Key Messages

Developing Health Promotion and Disease Prevention Strategies to Reduce Neglected Infectious Diseases

Reducing Prevalence of Trachoma, STH, and Ectoparasitosis in the Indigenous Communities of River Cubiyú, Vaupés, Colombia

Summary

A study of participatory microplanning for disease campaigns with indigenous communities of the River Cubiyú.

Colombia

Indigenous Communities of River Cubiyú, Vaupés

Neglected Infectious Diseases

Trachoma, Soil-Transmitted Helminthiasis (STH), Ectoparasitosis

  • Make campaign decisions in a participatory manner; obtain endorsement by municipal and departmental health entities and authorities within the indigenous communities.
  • Use a health information system to improve real-time monitoring.
  • Conduct a health situation analysis to identify issues and adapt interventions to local contexts.
  • Click here for the full list of promising practices.

Key Messages

The Vaupés department in the southeastern Amazon Region of Colombia has a high burden of trachoma and other neglected infectious diseases (NIDs)* among its mainly indigenous population. The Universidad de los Andes conducted a study using a participatory action research design of community and stakeholder involvement in the microplanning process for integrated NID campaigns.

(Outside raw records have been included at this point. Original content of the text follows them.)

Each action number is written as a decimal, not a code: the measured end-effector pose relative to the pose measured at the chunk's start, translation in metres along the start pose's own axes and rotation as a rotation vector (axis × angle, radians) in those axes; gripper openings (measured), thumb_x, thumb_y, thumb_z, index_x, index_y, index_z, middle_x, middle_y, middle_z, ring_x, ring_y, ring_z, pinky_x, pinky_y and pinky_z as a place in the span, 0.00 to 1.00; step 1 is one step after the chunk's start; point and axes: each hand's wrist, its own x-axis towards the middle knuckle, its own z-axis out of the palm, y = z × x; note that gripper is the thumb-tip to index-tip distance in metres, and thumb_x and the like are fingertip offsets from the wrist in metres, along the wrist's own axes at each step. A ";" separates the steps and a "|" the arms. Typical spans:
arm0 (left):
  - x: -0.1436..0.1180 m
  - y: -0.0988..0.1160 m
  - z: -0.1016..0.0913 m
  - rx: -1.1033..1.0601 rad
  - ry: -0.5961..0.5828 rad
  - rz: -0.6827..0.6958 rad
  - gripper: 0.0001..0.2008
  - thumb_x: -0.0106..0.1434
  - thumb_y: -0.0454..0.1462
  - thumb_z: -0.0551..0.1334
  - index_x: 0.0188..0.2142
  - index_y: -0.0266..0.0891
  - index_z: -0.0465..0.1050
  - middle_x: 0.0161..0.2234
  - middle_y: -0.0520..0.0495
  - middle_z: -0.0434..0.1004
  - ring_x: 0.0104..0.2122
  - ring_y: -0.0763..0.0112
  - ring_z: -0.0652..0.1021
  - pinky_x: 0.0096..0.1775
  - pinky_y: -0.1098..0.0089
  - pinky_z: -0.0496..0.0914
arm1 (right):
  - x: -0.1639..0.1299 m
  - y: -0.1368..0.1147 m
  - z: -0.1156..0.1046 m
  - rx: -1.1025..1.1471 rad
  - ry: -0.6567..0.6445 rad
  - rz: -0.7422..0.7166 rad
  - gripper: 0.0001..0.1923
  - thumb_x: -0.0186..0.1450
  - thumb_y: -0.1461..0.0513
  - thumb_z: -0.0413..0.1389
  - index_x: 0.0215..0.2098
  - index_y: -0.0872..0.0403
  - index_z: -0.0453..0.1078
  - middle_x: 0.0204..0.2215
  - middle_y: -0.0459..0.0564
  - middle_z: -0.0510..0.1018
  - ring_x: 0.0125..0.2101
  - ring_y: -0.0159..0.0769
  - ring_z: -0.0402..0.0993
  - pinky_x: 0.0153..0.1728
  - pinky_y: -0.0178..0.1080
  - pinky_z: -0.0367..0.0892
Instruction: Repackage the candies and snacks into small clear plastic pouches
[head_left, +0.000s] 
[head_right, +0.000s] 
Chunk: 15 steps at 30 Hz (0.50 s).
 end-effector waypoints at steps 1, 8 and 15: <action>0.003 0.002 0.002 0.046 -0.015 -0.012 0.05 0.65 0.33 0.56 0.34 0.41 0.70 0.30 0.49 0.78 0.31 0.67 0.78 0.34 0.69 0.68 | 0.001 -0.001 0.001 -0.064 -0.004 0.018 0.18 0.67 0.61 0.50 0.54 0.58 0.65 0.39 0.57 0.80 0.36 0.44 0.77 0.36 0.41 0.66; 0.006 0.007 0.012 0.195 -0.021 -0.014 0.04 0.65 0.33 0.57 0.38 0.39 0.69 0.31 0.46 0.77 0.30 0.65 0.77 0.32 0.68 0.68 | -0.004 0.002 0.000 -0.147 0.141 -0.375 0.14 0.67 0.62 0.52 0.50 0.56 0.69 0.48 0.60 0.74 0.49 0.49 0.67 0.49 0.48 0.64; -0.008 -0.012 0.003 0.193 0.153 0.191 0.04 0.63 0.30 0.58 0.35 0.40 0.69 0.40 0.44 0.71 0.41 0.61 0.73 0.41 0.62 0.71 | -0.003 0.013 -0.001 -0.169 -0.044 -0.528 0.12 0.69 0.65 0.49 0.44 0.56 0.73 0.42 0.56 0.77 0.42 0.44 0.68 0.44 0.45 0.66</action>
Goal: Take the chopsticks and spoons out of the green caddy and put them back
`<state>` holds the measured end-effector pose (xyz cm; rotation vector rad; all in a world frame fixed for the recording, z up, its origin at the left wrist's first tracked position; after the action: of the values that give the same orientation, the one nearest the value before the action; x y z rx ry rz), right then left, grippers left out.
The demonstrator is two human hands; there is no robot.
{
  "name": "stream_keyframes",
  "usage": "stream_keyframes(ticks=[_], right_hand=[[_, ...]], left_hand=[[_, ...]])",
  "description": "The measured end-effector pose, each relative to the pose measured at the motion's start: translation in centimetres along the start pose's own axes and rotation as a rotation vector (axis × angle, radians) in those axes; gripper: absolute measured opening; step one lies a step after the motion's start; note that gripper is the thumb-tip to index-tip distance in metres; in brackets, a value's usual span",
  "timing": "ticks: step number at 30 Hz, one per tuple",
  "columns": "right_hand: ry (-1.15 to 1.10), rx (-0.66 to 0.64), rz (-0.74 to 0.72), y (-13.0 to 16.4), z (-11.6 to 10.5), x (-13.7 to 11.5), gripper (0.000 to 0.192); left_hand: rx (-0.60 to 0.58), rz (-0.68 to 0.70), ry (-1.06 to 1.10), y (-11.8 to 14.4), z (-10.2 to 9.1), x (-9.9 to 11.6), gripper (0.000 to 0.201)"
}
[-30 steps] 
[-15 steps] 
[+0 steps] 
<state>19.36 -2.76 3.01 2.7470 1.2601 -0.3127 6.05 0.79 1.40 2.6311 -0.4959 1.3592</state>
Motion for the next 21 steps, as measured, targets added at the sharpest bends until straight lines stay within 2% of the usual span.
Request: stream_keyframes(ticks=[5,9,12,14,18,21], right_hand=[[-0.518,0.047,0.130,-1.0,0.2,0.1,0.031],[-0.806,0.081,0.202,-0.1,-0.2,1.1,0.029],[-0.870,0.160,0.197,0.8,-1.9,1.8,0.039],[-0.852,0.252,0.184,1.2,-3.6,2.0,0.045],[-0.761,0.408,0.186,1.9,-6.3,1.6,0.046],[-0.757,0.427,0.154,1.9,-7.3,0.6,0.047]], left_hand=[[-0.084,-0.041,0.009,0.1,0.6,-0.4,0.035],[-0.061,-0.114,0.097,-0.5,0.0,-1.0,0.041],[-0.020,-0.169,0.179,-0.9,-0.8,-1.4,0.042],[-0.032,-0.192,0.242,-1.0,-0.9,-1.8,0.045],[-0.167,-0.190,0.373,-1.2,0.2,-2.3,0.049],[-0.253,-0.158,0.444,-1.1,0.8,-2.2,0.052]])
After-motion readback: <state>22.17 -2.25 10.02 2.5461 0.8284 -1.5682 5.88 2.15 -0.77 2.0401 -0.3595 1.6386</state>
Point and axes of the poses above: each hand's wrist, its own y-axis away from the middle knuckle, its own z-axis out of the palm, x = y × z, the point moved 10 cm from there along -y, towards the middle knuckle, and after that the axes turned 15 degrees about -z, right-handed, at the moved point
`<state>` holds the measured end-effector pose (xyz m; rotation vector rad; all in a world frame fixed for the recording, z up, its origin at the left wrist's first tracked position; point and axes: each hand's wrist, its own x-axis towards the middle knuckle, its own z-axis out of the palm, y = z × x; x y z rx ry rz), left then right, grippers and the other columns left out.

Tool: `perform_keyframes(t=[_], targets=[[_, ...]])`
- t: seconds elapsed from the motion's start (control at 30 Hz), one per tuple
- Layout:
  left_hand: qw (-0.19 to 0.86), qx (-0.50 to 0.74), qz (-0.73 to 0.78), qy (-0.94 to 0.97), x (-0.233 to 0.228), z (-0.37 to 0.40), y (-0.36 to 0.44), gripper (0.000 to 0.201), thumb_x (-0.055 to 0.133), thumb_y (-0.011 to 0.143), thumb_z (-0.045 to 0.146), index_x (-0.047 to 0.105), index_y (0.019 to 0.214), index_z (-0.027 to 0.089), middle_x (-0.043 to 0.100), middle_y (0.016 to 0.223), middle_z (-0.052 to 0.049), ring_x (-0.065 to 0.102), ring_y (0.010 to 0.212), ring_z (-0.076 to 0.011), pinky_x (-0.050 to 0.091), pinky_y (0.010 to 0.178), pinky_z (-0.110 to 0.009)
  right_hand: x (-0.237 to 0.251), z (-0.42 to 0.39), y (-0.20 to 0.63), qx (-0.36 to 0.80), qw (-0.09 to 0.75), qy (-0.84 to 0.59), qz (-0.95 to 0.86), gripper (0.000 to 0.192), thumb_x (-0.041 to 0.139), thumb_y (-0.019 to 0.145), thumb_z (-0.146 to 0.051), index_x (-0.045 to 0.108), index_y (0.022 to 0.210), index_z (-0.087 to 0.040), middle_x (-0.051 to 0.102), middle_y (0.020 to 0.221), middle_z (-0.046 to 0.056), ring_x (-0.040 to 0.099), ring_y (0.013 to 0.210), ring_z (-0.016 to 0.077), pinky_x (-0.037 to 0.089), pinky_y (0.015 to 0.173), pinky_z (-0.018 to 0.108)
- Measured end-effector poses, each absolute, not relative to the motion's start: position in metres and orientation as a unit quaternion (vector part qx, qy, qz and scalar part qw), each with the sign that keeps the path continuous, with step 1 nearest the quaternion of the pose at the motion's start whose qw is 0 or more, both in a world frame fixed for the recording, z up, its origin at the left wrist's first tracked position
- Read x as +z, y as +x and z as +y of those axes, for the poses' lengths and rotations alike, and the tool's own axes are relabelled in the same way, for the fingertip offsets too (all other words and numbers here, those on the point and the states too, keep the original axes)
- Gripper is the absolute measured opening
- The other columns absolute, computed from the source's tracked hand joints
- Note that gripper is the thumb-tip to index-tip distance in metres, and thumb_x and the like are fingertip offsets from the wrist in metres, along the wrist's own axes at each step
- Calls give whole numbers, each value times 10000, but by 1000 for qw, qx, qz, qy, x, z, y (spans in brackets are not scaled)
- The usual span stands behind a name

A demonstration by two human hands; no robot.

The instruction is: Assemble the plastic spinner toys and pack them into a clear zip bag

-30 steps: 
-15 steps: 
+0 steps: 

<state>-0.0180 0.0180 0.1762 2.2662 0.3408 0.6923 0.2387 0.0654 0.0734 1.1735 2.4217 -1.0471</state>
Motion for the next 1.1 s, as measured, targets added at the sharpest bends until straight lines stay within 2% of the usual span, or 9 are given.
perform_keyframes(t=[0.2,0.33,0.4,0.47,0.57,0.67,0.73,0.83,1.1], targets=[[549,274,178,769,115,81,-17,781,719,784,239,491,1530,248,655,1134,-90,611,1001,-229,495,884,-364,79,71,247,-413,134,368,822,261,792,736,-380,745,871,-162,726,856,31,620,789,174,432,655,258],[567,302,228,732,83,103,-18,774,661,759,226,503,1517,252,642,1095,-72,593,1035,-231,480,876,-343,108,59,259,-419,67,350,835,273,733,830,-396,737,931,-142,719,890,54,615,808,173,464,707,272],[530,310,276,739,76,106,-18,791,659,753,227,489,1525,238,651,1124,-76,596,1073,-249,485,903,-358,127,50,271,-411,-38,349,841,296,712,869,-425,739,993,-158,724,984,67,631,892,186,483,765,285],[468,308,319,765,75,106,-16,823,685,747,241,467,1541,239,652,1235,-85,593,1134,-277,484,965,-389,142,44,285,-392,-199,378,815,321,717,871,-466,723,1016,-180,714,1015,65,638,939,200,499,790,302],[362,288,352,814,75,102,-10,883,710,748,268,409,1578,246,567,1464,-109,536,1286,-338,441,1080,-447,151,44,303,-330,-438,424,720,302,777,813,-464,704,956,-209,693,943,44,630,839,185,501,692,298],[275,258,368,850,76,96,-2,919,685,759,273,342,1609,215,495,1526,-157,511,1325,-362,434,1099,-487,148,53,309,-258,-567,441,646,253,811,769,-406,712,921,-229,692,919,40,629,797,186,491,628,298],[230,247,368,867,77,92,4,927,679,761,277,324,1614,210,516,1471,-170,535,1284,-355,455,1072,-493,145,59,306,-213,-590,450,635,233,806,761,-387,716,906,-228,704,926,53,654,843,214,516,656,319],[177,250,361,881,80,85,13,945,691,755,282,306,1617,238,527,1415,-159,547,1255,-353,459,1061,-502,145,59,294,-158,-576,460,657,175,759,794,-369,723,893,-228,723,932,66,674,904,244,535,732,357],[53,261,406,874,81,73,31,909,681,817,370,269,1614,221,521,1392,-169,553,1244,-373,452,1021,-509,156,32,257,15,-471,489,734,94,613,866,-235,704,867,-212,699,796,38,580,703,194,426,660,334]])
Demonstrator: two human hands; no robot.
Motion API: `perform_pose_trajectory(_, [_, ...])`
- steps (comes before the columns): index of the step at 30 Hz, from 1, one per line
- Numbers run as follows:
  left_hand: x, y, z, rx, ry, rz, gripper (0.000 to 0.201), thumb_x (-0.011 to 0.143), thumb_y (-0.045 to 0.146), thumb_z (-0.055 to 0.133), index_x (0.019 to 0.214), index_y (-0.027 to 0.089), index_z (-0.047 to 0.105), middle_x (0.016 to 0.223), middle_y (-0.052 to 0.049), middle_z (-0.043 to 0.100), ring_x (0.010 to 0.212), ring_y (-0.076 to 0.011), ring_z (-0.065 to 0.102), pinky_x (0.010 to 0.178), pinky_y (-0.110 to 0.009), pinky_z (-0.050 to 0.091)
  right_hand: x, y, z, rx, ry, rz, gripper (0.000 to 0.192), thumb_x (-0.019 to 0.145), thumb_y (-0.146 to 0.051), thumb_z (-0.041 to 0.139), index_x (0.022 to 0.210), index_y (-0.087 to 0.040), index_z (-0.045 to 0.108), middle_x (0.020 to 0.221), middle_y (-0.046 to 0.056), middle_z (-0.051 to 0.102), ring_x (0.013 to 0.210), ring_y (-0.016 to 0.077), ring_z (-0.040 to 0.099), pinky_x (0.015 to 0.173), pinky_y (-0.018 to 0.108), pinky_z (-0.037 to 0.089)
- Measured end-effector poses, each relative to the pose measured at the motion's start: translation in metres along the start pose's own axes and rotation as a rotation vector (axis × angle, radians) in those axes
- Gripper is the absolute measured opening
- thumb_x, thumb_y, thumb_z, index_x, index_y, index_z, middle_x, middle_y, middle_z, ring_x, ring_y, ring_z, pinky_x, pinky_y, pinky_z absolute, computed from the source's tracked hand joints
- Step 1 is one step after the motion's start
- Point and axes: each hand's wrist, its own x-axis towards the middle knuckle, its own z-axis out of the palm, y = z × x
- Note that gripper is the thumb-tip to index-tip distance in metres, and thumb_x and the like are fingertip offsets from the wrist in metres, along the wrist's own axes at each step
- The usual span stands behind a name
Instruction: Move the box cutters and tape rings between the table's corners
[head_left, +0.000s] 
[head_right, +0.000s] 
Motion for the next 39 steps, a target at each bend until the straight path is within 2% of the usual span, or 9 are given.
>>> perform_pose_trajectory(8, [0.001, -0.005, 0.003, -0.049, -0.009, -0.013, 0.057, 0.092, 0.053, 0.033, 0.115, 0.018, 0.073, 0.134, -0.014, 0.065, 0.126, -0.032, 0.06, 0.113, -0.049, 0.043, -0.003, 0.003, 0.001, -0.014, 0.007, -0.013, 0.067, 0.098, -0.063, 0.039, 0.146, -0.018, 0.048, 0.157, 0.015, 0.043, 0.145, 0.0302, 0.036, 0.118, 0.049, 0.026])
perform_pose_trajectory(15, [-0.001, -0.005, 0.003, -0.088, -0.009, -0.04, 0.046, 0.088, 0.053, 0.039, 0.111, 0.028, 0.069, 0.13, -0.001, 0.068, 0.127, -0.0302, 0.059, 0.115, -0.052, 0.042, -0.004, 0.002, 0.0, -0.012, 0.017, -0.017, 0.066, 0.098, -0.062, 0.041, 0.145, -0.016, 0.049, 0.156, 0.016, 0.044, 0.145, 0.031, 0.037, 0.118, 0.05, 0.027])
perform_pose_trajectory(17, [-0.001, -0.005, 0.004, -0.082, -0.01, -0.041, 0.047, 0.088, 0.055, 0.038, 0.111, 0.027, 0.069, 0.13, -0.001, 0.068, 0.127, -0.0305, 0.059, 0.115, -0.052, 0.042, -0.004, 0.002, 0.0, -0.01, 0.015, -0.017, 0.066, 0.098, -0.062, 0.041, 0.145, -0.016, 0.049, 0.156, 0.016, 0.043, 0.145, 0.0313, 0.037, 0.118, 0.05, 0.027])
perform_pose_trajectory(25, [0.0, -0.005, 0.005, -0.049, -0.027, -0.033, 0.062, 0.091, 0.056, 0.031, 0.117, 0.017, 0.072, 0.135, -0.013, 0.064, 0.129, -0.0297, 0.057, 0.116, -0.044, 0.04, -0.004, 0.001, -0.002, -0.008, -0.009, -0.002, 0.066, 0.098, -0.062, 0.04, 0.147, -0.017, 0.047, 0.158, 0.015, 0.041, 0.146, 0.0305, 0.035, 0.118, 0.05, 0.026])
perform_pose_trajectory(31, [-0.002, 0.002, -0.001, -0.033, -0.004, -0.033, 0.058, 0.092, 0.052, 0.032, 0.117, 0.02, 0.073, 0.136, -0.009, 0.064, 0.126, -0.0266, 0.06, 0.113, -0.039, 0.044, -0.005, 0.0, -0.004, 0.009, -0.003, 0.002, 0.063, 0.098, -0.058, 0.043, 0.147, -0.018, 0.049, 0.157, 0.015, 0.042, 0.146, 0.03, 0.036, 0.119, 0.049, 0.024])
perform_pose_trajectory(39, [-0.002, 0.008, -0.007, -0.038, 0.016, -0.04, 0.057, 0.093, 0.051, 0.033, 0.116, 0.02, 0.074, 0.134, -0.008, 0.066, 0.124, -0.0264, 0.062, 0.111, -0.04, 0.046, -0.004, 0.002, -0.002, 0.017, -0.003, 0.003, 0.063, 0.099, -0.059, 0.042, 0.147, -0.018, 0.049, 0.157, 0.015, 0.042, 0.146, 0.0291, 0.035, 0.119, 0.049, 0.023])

Involving the community was a guiding principle of this study.
  • Active participation of indigenous leaders and communities throughout all phases of an integrated campaign exercises their right to agency in health decisions, regulates the actions of institutions, and increases acceptance of proposed interventions.
  • Community participation should aim to provide tools for community agency in diagnosis, treatment, and control/elimination of disease.
  • Decisions must be made in consensus with all key stakeholders, and must respond to the community’s needs and way of life. 
  • Intersectoral collaboration is needed when evaluating costs and financing integrated campaigns.
  • Identification of key stakeholders and health situation analysis are the cornerstones for effective microplanning and implementation of integrated campaigns.
  • Health information management systems can enable georeferencing of indicators, improve real-time analysis of the health situation, facilitate microplanning, and improve real-time monitoring.
  • Health workers/promoters who speak the language(s) of the indigenous communities and understand their way of life can contribute to successful integration.
  • To prevent lack of decision-making that can delay the microplanning process, health authorities (rather than representatives) should be directly involved, and/or mechanisms in place to delegate decision-making.

*NIDs is the term used in the Region of the Americas that encompasses many neglected tropical diseases (NTDs).

The power of indigenous communities to exercise their rights to health and self-determination was the guiding principle of this collaborative planning process.